(Records for this exercise)
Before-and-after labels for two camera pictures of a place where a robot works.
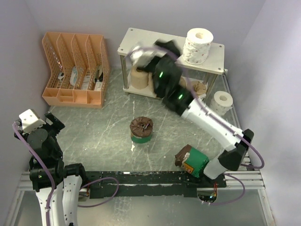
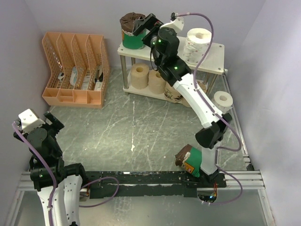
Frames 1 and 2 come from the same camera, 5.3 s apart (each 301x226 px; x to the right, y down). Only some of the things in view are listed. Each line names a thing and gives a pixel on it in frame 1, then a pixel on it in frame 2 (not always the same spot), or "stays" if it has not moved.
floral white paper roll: x=197 y=45 stays
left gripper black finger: x=55 y=128 stays
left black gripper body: x=58 y=152 stays
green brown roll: x=141 y=128 to x=129 y=40
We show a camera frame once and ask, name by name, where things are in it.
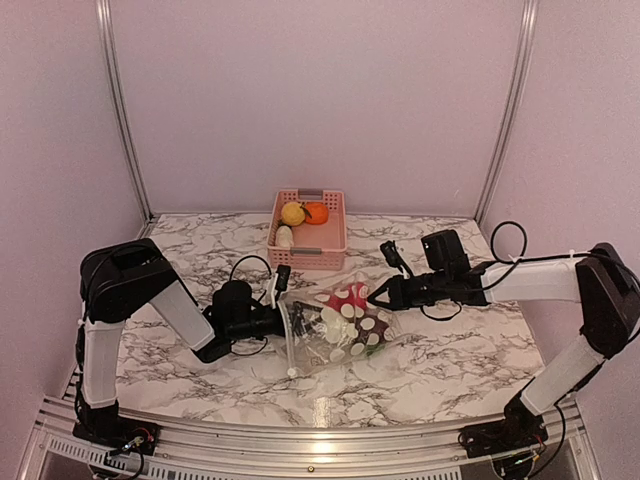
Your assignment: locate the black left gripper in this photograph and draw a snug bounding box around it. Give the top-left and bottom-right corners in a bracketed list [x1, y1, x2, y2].
[228, 301, 329, 341]

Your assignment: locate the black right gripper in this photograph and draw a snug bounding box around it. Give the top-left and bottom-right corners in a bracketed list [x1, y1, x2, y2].
[367, 269, 450, 312]

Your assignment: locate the clear zip top bag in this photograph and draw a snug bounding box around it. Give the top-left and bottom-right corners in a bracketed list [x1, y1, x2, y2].
[276, 272, 402, 378]

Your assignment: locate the red fake apple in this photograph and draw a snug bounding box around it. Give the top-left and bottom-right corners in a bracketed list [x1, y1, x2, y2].
[327, 282, 369, 320]

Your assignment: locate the dark purple fake beet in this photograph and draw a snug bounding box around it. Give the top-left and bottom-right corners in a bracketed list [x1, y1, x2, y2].
[355, 312, 393, 347]

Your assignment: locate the yellow fake lemon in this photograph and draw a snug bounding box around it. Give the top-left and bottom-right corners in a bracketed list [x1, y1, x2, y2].
[280, 202, 307, 227]

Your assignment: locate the orange fake orange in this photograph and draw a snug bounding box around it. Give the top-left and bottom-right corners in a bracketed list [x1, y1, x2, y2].
[303, 202, 330, 225]

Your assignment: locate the green fake leafy vegetable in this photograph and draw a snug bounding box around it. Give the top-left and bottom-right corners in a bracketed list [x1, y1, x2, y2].
[362, 343, 387, 358]

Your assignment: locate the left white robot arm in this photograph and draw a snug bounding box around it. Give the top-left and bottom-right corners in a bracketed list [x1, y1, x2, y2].
[73, 238, 291, 451]

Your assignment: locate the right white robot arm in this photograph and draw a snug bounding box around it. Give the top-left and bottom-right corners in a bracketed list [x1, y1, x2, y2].
[368, 230, 639, 456]

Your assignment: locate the pink plastic basket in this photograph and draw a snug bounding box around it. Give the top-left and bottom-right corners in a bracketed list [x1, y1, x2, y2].
[267, 189, 347, 271]

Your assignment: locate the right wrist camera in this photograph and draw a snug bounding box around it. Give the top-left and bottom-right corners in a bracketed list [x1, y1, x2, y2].
[380, 240, 414, 279]

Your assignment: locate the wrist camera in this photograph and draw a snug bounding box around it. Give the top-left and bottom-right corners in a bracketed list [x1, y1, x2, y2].
[380, 240, 414, 279]
[265, 265, 291, 308]

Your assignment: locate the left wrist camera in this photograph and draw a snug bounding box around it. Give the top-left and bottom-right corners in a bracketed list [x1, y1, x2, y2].
[265, 265, 291, 308]

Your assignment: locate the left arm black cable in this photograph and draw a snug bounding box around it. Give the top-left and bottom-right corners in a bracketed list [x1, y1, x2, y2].
[227, 254, 274, 356]

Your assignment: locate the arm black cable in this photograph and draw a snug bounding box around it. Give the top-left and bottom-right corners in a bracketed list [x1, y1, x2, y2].
[227, 254, 274, 356]
[419, 221, 531, 321]

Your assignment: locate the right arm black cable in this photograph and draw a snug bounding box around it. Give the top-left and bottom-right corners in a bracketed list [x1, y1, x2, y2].
[419, 221, 531, 321]

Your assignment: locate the left aluminium frame post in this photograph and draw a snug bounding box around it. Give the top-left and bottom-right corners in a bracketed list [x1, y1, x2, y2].
[96, 0, 154, 223]

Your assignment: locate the aluminium frame post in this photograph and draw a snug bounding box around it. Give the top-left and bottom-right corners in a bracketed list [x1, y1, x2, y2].
[474, 0, 540, 225]
[96, 0, 154, 223]

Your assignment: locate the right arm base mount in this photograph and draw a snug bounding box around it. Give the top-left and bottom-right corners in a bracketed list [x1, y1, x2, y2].
[458, 419, 548, 458]

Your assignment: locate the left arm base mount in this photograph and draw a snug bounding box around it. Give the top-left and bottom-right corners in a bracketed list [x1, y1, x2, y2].
[73, 415, 160, 455]

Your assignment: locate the front aluminium rail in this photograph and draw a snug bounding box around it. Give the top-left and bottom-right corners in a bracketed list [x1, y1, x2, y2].
[18, 398, 604, 479]

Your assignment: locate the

(Required action) A faithful, picture-free copy of the material is what this task asks for.

(Response area)
Before-and-after labels for two camera pictures of a place where a robot works.
Frames 1 and 2 come from the same camera, 5.3 s apart (each 301x226 px; x to the right, y down). Only some of the things in view are listed. Each line names a thing and gives a pixel on it in frame 1, then a pixel on it in frame 2 (not always the same spot), or "stays" if it has not moved.
floral white paper roll: x=197 y=45 stays
left gripper black finger: x=55 y=128 stays
left black gripper body: x=58 y=152 stays
green brown roll: x=141 y=128 to x=129 y=40
We show a camera frame once and ask, name by name, where things are in it.
Your assignment: locate the black left gripper in this photograph and draw a snug bounding box around it. Give the top-left and bottom-right corners in a bracketed list [x1, y1, x2, y2].
[228, 301, 329, 341]

Your assignment: locate the black right gripper in this photograph and draw a snug bounding box around it. Give the top-left and bottom-right corners in a bracketed list [x1, y1, x2, y2].
[367, 269, 450, 312]

Your assignment: locate the clear zip top bag in this photograph and draw a snug bounding box around it. Give the top-left and bottom-right corners in a bracketed list [x1, y1, x2, y2].
[276, 272, 402, 378]

Your assignment: locate the red fake apple in this photograph and draw a snug bounding box around it. Give the top-left and bottom-right corners in a bracketed list [x1, y1, x2, y2].
[327, 282, 369, 320]

Your assignment: locate the dark purple fake beet in this photograph and draw a snug bounding box around it. Give the top-left and bottom-right corners in a bracketed list [x1, y1, x2, y2].
[355, 312, 393, 347]

Your assignment: locate the yellow fake lemon in this photograph and draw a snug bounding box around it. Give the top-left and bottom-right corners in a bracketed list [x1, y1, x2, y2].
[280, 202, 307, 227]

Your assignment: locate the orange fake orange in this photograph and draw a snug bounding box around it. Give the top-left and bottom-right corners in a bracketed list [x1, y1, x2, y2].
[303, 202, 330, 225]

Your assignment: locate the green fake leafy vegetable in this photograph and draw a snug bounding box around it. Give the top-left and bottom-right corners in a bracketed list [x1, y1, x2, y2].
[362, 343, 387, 358]

Your assignment: locate the left white robot arm in this photograph and draw a snug bounding box around it. Give the top-left and bottom-right corners in a bracketed list [x1, y1, x2, y2].
[73, 238, 291, 451]

Your assignment: locate the right white robot arm in this photograph and draw a snug bounding box around it. Give the top-left and bottom-right corners in a bracketed list [x1, y1, x2, y2].
[368, 230, 639, 456]

Your assignment: locate the pink plastic basket in this photograph and draw a snug bounding box around it. Give the top-left and bottom-right corners in a bracketed list [x1, y1, x2, y2].
[267, 189, 347, 271]

Your assignment: locate the right wrist camera in this photograph and draw a snug bounding box around it. Give the top-left and bottom-right corners in a bracketed list [x1, y1, x2, y2].
[380, 240, 414, 279]

Your assignment: locate the wrist camera in this photograph and draw a snug bounding box around it. Give the top-left and bottom-right corners in a bracketed list [x1, y1, x2, y2].
[380, 240, 414, 279]
[265, 265, 291, 308]

Your assignment: locate the left wrist camera in this photograph and draw a snug bounding box around it. Give the top-left and bottom-right corners in a bracketed list [x1, y1, x2, y2].
[265, 265, 291, 308]

Your assignment: locate the left arm black cable in this photograph and draw a snug bounding box around it. Give the top-left and bottom-right corners in a bracketed list [x1, y1, x2, y2].
[227, 254, 274, 356]

Your assignment: locate the arm black cable in this photograph and draw a snug bounding box around it. Give the top-left and bottom-right corners in a bracketed list [x1, y1, x2, y2].
[227, 254, 274, 356]
[419, 221, 531, 321]

Your assignment: locate the right arm black cable in this photograph and draw a snug bounding box around it. Give the top-left and bottom-right corners in a bracketed list [x1, y1, x2, y2].
[419, 221, 531, 321]

Your assignment: locate the left aluminium frame post in this photograph and draw a snug bounding box around it. Give the top-left and bottom-right corners in a bracketed list [x1, y1, x2, y2].
[96, 0, 154, 223]

Your assignment: locate the aluminium frame post in this photograph and draw a snug bounding box around it. Give the top-left and bottom-right corners in a bracketed list [x1, y1, x2, y2].
[474, 0, 540, 225]
[96, 0, 154, 223]

Your assignment: locate the right arm base mount in this photograph and draw a snug bounding box around it. Give the top-left and bottom-right corners in a bracketed list [x1, y1, x2, y2].
[458, 419, 548, 458]

Your assignment: locate the left arm base mount in this photograph and draw a snug bounding box around it. Give the top-left and bottom-right corners in a bracketed list [x1, y1, x2, y2].
[73, 415, 160, 455]

Your assignment: locate the front aluminium rail in this photograph and draw a snug bounding box around it. Give the top-left and bottom-right corners in a bracketed list [x1, y1, x2, y2].
[18, 398, 604, 479]

Your assignment: locate the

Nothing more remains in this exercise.